My handbook makes it clear that if the AP doesn’t like our rules for our son, she may choose to say, “That’s okay when your parents are in charge, but you may not do it when I’m in charge.” I think older children (and I put The Camel in this category because she’s been around the block), can handle changes in disciplinary styles because they go to school, where each teacher might have different rules. I’m not overly concerned that my AP mimic me, as long as she’s not cruel or inconsistent.

The Camel is the The Camel and because she functions at less than one year even though she’s 11, she does better with positive reinforcement (e.g. “Good girl!”) than any form of punishment, although every AP sees me lose patience while feeding her and models my behavior (always an “Ouch!” moment for me). A time out would be lost on her.

My son pushes the envelope, especially with APs that aren’t good at keeping him on track. Once they start disciplining him consistently, he behaves much better, because he respects them. When APs take away a privilege, I enforce it, and likewise they when I do.

CS Nanny August 11, 2010 at 8:30 pm

Thank you for including that you support your aupair in her decisions regarding discipline and your children. There is nothing more frustrating or hurtful than to have a parent not support you, unless the AP is has overstepped her bounds. This completely undermines the authority your AP has with your child.

Should be working August 11, 2010 at 8:17 pm

This topic has been on my mind! Our AP is mostly good with the kids, but she has done things I really don’t like when dealing with disciplinary issues, e.g. threaten a kid that they would have to get out of the car and walk home (completely implausible, kids are little, no sidewalks where we live).

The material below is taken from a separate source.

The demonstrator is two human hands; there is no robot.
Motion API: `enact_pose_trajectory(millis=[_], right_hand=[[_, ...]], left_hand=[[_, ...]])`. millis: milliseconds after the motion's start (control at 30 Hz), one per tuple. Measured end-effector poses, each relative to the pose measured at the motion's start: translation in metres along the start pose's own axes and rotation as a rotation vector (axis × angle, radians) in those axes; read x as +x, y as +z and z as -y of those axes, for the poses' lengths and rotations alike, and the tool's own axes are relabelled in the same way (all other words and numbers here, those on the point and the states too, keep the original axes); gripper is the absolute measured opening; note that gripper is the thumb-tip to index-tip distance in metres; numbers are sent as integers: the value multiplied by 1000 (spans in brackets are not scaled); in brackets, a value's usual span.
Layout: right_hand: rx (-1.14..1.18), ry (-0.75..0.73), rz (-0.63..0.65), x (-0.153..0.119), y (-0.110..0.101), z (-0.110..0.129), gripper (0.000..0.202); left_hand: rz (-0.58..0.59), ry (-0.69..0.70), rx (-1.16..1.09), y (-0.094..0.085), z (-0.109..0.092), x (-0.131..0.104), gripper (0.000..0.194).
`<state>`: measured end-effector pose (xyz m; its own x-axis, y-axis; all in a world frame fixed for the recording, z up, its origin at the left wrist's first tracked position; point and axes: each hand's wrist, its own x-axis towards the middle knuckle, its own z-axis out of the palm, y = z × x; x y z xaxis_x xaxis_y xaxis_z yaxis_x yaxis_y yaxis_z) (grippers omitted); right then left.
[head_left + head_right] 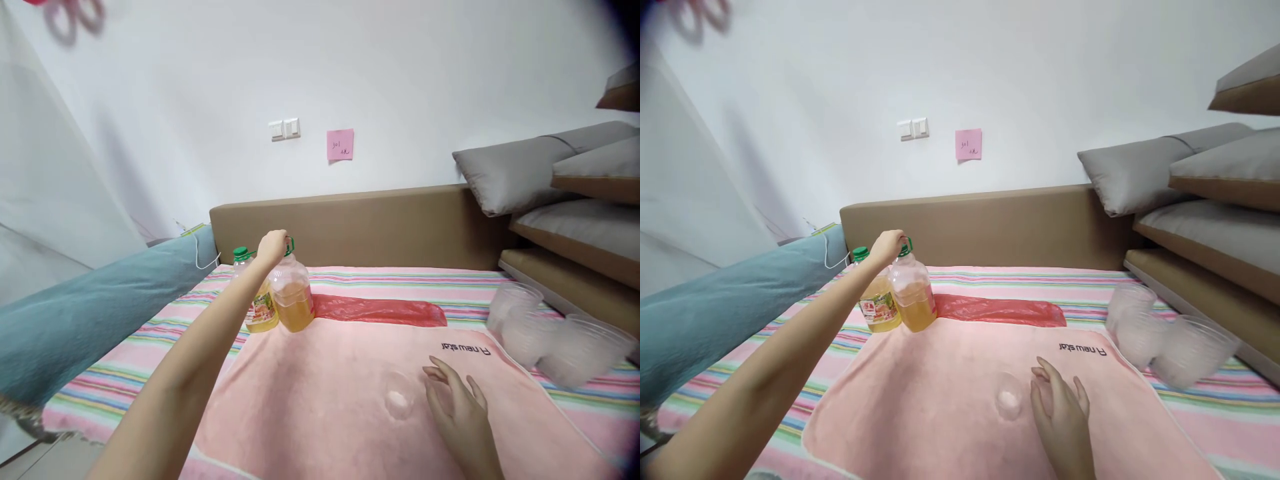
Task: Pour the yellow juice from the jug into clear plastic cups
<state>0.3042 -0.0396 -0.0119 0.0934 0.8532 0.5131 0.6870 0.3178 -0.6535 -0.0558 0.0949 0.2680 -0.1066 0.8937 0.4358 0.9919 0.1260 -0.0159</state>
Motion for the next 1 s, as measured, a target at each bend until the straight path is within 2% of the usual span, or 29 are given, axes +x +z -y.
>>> enact_pose_trajectory(millis=[167,333,433,533,633,767,900,1000], right_hand=[[-1,-1,-11,-2,3,-5,38],[12,16,-36,0,8,-11,41],[28,31,-38,1,7,-9,43],[31,40,-35,1,4,-4,44],[20,33,-35,-1,2,-1,44],[19,13,-45,-2,0,-3,43],[19,-3,-78,-1,3,-9,45],[32,-29,-77,0,9,-13,43]], left_hand=[[-10,7,-39,-9,4,-6,28],[-47,58,-56,-29,-1,-19,26],[-55,116,-63,-45,-14,-36,28],[-15,194,-71,-55,-27,-58,27],[14,237,-71,-59,-34,-76,37],[-12,256,-56,-65,-37,-86,48],[-37,282,-34,-73,-43,-99,49],[-33,326,-29,-73,-49,-121,52]])
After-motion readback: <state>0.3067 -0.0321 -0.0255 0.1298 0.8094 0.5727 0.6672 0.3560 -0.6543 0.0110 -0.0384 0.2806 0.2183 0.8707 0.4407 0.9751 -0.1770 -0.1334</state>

And she told my littler one that if he swam right after eating, he could sink and drown. So I have tried to get through to her that fear-provoking threats are not the proper strategy. As an alternative to her “get out and walk” threat, I have modeled for her “pulling over” when kids misbehave in the car, and telling kids they’ll have to get out and sit on the bench (or somewhere right there next to the car) while we wait in the car until they can manage. But she still tends to resort to fear-producing threats–as opposed to threats (or mere announcements) of natural consequences.

My other problem with both APs we’ve had is that they are too moralizing in their discipline. I’m probably different than some parents, but I don’t think it’s helpful to lecture my kids. The AP seems to always want the last word in disagreements with my kids (e.g. “You need to share if you want people to share with you . . . Some day you will understand . . . If everyone did that, wouldn’t the world be awful?”) , and I try NOT to take for myself the last word. Obviously I think all those things are true, but I don’t think moralizing and lecturing gets through to kids at all. In this I use the “How to Talk…” approach–made my AP read the book, she thought it was silly.

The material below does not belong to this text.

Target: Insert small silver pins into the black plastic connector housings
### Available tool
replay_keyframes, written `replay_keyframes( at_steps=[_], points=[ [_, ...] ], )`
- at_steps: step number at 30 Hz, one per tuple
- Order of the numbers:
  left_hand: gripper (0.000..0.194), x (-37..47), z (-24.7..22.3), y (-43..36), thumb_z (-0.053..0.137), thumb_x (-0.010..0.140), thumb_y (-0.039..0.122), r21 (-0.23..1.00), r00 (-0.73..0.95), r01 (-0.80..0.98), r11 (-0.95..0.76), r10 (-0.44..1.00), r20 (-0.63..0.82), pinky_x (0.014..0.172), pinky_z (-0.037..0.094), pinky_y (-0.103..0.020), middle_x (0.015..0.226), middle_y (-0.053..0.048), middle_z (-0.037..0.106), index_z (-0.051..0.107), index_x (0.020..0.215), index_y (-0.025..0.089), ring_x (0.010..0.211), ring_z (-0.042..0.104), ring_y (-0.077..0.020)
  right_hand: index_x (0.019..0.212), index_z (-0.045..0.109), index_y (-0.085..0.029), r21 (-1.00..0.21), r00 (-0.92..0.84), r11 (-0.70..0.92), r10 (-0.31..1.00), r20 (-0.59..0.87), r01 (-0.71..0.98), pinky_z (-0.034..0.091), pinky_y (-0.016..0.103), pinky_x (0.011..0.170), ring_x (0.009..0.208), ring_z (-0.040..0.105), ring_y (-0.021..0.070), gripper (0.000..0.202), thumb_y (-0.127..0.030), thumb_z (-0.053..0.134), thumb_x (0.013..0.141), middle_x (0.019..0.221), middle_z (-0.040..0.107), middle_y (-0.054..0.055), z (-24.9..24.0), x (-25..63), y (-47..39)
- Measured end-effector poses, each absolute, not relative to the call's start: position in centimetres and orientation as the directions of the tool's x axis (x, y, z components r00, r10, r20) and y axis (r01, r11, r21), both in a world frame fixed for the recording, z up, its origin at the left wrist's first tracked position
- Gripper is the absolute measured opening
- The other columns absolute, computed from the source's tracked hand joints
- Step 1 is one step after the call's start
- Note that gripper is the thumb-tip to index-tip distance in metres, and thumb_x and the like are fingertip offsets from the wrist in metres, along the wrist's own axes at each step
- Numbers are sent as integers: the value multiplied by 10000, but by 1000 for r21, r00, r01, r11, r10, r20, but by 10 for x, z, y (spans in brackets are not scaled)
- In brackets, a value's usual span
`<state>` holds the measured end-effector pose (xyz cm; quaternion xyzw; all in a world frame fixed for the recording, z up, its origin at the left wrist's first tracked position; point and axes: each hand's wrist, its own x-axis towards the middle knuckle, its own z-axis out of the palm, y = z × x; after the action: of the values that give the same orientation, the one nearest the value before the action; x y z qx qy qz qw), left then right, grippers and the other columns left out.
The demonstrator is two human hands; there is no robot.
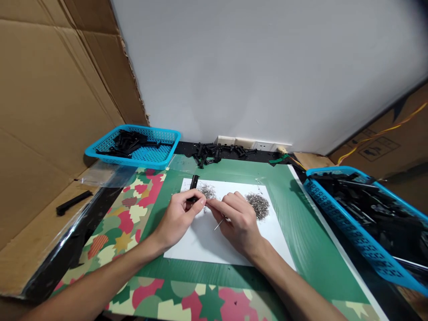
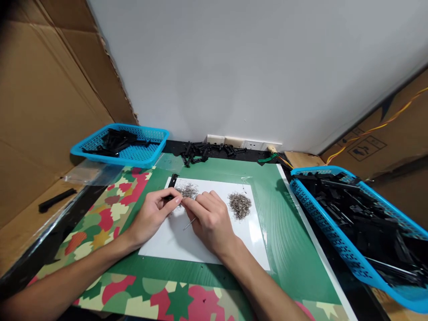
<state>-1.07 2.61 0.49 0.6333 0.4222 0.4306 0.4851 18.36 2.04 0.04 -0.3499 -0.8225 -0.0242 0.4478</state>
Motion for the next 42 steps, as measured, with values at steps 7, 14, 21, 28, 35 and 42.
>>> replay_keyframes(
  at_steps=[7,14,21,28,35,42],
  points=[
    [339,-11,7,26,522,1069,513,999,396,-28,23,918,-10,495,158,-223,702,63,323,589,986,190,561,225,-89,959,743,-159,-451,-229,718,633,739,531,385,299,642,609,461,123,101,-108,656,969,666,525,-26,10,186,20],
    [233,-14,14,25,371,1084,391,862,516,-408,300,855,-53,524,132,-217,753,72,272,423,1295,306,541,149,-87,886,782,-207,-652,-103,615,758,645,443,386,274,588,560,469,112,84,-147,728,910,625,539,-43,19,190,18],
    [106,-17,21,27,408,1072,339,856,583,-356,375,805,-110,506,129,-196,752,69,271,427,1164,289,547,136,-89,862,789,-205,-667,-153,618,771,619,415,387,275,588,572,478,112,96,-159,722,913,619,536,-40,22,190,17],
    [237,-19,22,31,452,1106,469,889,535,-338,309,840,-89,485,91,-181,761,75,241,345,1005,283,545,109,-81,903,770,-213,-746,-141,534,839,525,397,407,276,598,595,507,117,101,-206,688,961,669,599,-27,17,194,20],
    [249,-26,18,36,554,1078,433,966,535,-239,97,843,48,551,237,-205,762,29,501,403,1033,240,604,295,-97,902,777,-215,-766,-125,516,851,510,384,402,277,592,602,507,119,87,-206,701,944,676,600,-26,16,196,21],
    [257,-23,8,36,576,1066,470,998,446,-63,-27,893,52,497,245,-193,813,10,534,526,1087,218,589,358,-86,921,775,-207,-846,-85,441,896,436,301,415,278,581,615,521,125,99,-256,700,961,708,644,-9,16,198,22]
  ],
)
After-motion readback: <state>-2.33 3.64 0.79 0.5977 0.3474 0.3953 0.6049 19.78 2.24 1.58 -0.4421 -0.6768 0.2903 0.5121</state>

Taking a Computer Lunch August 11, 2010 at 10:28 pm

When I was cleaning up “the AP bedroom” after my Chinese AP departed last weekend, I found a booklet she left behind, which was a guide to American families for Chinese APs. Bemused, I sat down and read it. It was rather glib, and written from the perspective of someone with a vague sense of Chinese culture, but one section struck me, and that was the emphasis on how American’s value independence, and as a result the children have a right to be heard.

Perhaps, you need to sit down with your AP, when your kids are not around, and listen to her feelings about your approach to discipline and how it differs from her experience in her country, and then you could ask her to listen to you. You are not going to get her to change overnight, but you might get her to think before she speaks.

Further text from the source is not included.